Scientific classification
- Kingdom: Animalia
- Phylum: Arthropoda
- Clade: Pancrustacea
- Class: Insecta
- Order: Hymenoptera
- Family: Ichneumonidae
- Genus: Lathrolestes
- Species: L. ensator
- Binomial name: Lathrolestes ensator (Brauns, 1898)

= Lathrolestes ensator =

- Authority: (Brauns, 1898)

Species of wasp

Lathrolestes ensator is a species of wasp in the family Ichneumonidae. it is a parasitoid of the apple sawfly Hoplocampa testudinea. Both insects are native to Europe, but the sawfly has been accidentally introduced into North America where it has become established. The larvae of the sawfly tunnel into developing apple fruitlets which later fall to the ground, where the larvae continue their development. The wasp parasitises the larvae and has been released in North America as part of a biological control programme for the sawfly.

==Ecology==

In a research study in the Netherlands, L. ensator was the only parasitoid of the apple sawfly larvae that was found, and the sawfly was the only host used by it. The wasp preferentially chose second instar larvae in which to lay eggs, and the spring emergence of the adult wasp usually synchronised with this stage of the host's life cycle. The female wasp produced around 150 eggs but did not actually oviposit as many as half of these.

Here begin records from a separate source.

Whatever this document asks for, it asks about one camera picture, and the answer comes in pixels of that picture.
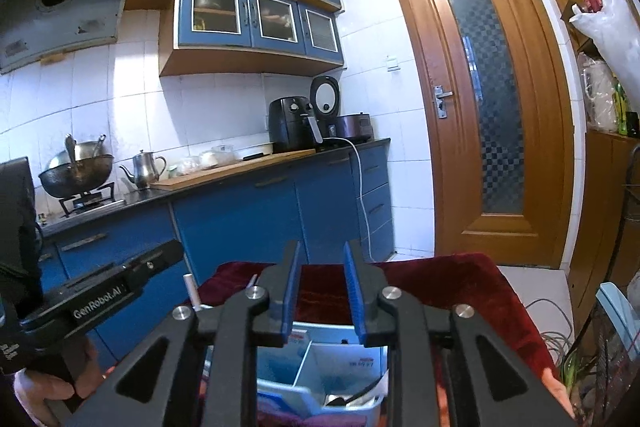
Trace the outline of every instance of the kettle spout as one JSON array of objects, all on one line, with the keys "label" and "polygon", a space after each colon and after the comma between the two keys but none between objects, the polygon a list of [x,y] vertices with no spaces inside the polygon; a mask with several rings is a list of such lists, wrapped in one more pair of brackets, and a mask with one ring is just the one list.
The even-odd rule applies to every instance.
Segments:
[{"label": "kettle spout", "polygon": [[119,167],[124,171],[124,173],[125,173],[125,175],[127,177],[127,180],[129,180],[131,183],[134,183],[133,176],[131,175],[131,172],[129,172],[124,165],[119,165]]}]

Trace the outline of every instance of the white tiled wall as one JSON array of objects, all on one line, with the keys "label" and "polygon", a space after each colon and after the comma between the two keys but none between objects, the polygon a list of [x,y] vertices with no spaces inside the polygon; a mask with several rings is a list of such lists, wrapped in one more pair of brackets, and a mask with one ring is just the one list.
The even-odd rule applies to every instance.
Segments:
[{"label": "white tiled wall", "polygon": [[64,148],[67,133],[78,141],[106,134],[114,156],[110,181],[126,192],[133,187],[117,167],[130,170],[130,159],[140,149],[171,164],[222,142],[236,148],[264,143],[271,100],[309,94],[311,79],[300,76],[159,78],[158,25],[156,11],[124,12],[117,43],[0,75],[0,161],[29,157],[38,212],[62,211],[44,192],[38,174]]},{"label": "white tiled wall", "polygon": [[[543,0],[558,38],[575,125],[574,202],[563,266],[574,249],[584,184],[584,110],[569,35],[555,0]],[[429,256],[434,249],[431,157],[414,54],[398,0],[343,0],[337,19],[347,68],[339,73],[341,112],[368,112],[376,137],[390,137],[389,176],[396,250]],[[395,57],[399,71],[386,70]]]}]

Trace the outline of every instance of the metal kettle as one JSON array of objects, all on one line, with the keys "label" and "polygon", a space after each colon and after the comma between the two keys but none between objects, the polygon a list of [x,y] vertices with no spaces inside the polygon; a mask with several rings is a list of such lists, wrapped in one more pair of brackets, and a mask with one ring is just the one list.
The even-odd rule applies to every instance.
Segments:
[{"label": "metal kettle", "polygon": [[[127,175],[127,179],[141,190],[142,188],[149,188],[151,183],[157,182],[160,179],[160,174],[166,169],[166,159],[162,156],[154,158],[152,152],[143,152],[142,149],[140,150],[140,154],[136,154],[132,159],[133,175],[124,165],[120,165],[120,168]],[[164,163],[160,172],[156,169],[156,160],[162,160]]]}]

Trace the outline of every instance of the glass cabinet door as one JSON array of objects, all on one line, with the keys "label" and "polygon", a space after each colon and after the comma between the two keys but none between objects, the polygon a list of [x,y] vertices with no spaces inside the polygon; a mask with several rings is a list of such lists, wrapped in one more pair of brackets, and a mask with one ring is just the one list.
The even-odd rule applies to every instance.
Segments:
[{"label": "glass cabinet door", "polygon": [[178,44],[250,46],[247,0],[180,0]]},{"label": "glass cabinet door", "polygon": [[300,15],[294,1],[249,0],[249,4],[255,47],[305,53]]},{"label": "glass cabinet door", "polygon": [[319,10],[300,5],[305,32],[307,55],[342,61],[342,50],[334,17]]}]

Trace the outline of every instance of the countertop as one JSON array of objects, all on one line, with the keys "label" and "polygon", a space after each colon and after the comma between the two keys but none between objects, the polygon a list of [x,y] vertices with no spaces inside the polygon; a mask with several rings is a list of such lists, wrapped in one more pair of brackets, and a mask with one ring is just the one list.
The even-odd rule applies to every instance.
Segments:
[{"label": "countertop", "polygon": [[[390,138],[382,138],[378,140],[373,140],[371,142],[362,143],[356,145],[358,150],[369,149],[371,147],[377,147],[385,143],[389,143],[391,141]],[[326,158],[327,156],[331,156],[337,154],[339,152],[351,151],[351,147],[335,147],[331,149],[321,150],[314,155],[304,156],[303,158],[295,158],[286,162],[281,162],[274,166],[267,167],[257,167],[252,171],[241,172],[239,174],[235,174],[224,180],[212,180],[210,182],[205,182],[203,184],[195,185],[194,187],[182,188],[179,190],[158,190],[156,188],[148,188],[146,190],[136,190],[135,192],[129,192],[127,194],[121,194],[118,199],[124,200],[124,204],[112,206],[110,208],[105,208],[101,212],[88,212],[85,214],[76,214],[75,216],[65,217],[65,216],[57,216],[49,219],[47,224],[42,227],[42,233],[45,238],[52,237],[62,232],[66,232],[67,230],[78,227],[79,225],[84,225],[85,223],[89,223],[91,221],[96,221],[97,219],[102,219],[103,217],[113,216],[114,214],[118,214],[120,212],[128,211],[134,207],[140,206],[142,204],[148,204],[152,202],[158,203],[161,200],[167,200],[167,202],[171,198],[175,198],[177,196],[184,195],[187,192],[191,192],[192,190],[199,190],[207,185],[212,184],[223,184],[223,182],[228,181],[230,178],[239,178],[242,176],[249,176],[259,172],[262,169],[277,169],[282,168],[284,166],[289,166],[291,164],[296,163],[304,163],[304,162],[312,162],[317,160],[318,158]]]}]

==Use in biological control==
In Europe, the apple sawfly is part of the food web, but when it was accidentally introduced into North America, there were no natural enemies to control it and it caused much damage to the apple crop. In a classical biological control programme. L. ensator was released into Quebec between 1994 and 2001 and became established in the Frelighsburg area. Further work was undertaken between 2002 and 2015 to spread the parasite throughout eastern North America. This was done by collecting fallen fruitlets of apple trees in infected orchards in the Frelighsburg area, and scattering them in orchards in other parts of Quebec, Ontario, Nova Scotia and New Hampshire. As a result of this introduction, the wasp became established in three other parts of Quebec and in Hilton in Ontario.